Beatings of homeless people not unusual: former hospital security guard
Last Updated: Wednesday, February 18, 2009 | 9:00 AM ET
A former security guard at St. Michael's Hospital in downtown Toronto says assaults by some guards on homeless and intoxicated people have been a problem for years.
Last week, the hospital fired two security guards after surveillance video showed them beating up an aboriginal couple. The guards are also alleged to have shouted racial slurs during the attack.
The man, Cliff Hussin, suffered broken ribs and was treated for a punctured lung.
Hussin, 36, has admitted to the media that he and his wife Donna Oakes were loud and drunk when they visited his cousin at the hospital on Feb. 4. They said the trouble started after they were told to leave.

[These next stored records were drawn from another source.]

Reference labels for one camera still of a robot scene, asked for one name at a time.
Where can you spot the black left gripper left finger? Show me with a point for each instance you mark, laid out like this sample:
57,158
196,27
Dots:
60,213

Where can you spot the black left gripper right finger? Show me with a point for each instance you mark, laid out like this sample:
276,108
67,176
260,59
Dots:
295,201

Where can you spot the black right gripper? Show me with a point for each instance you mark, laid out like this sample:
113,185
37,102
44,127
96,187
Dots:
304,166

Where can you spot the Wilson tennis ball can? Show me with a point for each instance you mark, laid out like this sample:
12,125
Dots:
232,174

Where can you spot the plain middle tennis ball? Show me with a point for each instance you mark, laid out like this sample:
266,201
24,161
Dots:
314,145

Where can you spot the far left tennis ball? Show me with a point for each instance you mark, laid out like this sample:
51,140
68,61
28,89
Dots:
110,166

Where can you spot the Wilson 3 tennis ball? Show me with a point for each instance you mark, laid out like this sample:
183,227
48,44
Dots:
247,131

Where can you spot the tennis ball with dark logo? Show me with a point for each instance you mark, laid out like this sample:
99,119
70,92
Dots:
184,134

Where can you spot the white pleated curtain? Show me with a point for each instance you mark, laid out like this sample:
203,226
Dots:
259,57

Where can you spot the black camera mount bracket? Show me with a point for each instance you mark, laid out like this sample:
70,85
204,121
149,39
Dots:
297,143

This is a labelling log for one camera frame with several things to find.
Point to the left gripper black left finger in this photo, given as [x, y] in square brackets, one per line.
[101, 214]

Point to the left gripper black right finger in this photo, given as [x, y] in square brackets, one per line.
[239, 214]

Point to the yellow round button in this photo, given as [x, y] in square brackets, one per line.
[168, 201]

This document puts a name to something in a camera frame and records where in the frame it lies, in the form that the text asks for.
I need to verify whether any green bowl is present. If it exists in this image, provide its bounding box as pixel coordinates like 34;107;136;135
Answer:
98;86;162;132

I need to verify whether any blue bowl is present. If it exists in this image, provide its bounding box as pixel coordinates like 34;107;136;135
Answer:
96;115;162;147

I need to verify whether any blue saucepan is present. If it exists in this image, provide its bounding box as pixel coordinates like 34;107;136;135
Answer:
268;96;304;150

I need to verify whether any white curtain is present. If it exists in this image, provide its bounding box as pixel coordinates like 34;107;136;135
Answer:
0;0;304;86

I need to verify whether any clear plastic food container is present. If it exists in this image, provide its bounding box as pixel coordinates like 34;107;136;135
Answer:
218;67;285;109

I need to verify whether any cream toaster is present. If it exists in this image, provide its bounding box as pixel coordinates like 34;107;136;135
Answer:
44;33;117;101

"They [security guards] started getting a little abusive to, like, Donna. They were grabbing her and telling her — telling us — 'You natives are nothing but trouble' and that we were drunks and will never amount to anything. It was horrible," said Hussin.
Oakes said her husband was kicked unconscious by security guards and then dragged outside by his hair.
Hospital officials said they are surprised to hear of more cases of abuse.
But the guard, who asked to remain anonymous, said attacks by some security staff on homeless people aren't unusual, especially when they challenge their authority or harass other hospital personnel.
"If you are a drunk or a drug user they would kick you. They would kick you when you were on the ground or standing and they would stomp on you, and they wear steel-toed boots," he told CBC News.
The guard said he knew of beatings as far back as the SARS crisis in 2003 when a guard was suspended for using excessive force on a patient who pushed him.
"She pushed or touched his shoulder and he punched her in the face — hit her hard enough that she stumbled backwards," he said.
He also described an assault by another guard that led to criminal charges
"From my understanding he's been suspended for sexual assault on a psychiatric patient that was registered at the hospital," the guard said.
Police confirmed the attack took place last July, and that the case is expected to go to trial in August.
Hospital president Jeff Lozon said the hospital has acted when security guards have behaved inappropriately, including the dismissal of two guards last week who were caught on camera beating up Hussin and Oakes.
"It's not been a great situation for us but we have dealt with it effectively and appropriately; we have zero tolerance on this issue," he said.
The hospital, which is investigating the incident, is expected to apologize to Hussin and Oakes this week.